Government forces shot dead protesters in the Libyan capital Tripoli on Friday, television stations reported, as unrest broke out across the city assumed to be the last stronghold of leader Muammar Gaddafi.
Witnesses described swirling clashes on the streets between security forces loyal to Gaddafi and crowds of protesters after Friday Muslim prayers.
Al Jazeera television said two people had been killed and several wounded in heavy shooting in several districts. Another channel, Al Arabiya, said seven people had been killed.
"I think Tripoli is in uprising," said one man in the centre of the city.
Hadar, a businessman who declined to give his full name, told Reuters in Benghazi by telephone that he had been among a group of young people protesting after Friday prayers in Tripoli when security forces opened fire.
"After the Friday prayers, the youth came out into the street and shouted 'Down with Gaddafi, Long live Libya!'. The security forces met us with live gunfire and teargas. I saw two men fall down and someone told me they were shot in the head."

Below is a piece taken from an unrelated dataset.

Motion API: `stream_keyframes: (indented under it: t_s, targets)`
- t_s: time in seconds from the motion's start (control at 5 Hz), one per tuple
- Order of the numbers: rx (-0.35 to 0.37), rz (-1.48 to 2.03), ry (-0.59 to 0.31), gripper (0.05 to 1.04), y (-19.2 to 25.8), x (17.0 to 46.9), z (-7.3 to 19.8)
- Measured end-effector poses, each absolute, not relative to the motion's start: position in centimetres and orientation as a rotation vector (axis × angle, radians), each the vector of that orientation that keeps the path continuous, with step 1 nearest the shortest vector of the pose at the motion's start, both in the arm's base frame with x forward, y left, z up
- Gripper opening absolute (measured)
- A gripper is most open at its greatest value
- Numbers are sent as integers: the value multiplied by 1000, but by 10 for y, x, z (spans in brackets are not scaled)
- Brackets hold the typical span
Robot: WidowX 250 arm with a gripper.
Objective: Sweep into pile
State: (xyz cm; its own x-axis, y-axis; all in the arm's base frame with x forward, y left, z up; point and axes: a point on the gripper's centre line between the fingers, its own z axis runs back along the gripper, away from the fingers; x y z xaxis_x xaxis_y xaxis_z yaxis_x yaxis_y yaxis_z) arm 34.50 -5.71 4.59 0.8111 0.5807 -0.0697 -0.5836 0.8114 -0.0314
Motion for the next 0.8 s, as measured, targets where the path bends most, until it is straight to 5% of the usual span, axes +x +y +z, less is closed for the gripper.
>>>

Meanwhile, at least five people were killed when security forces opened fire on anti-government protesters in the Janzour district in the west of Tripoli on Friday, a resident said.
The violence came after anti-Gaddafi protesters took control of several towns close to Tripoli following a rebellion centred in the city of Benghazi that removed much of eastern Libya from Gaddafi's control.
Meanwhile the World Food Programme said on Friday people in Libya are struggling with shortages of food, fuel and medical supplies and could face more difficulty if fresh stocks were not brought in.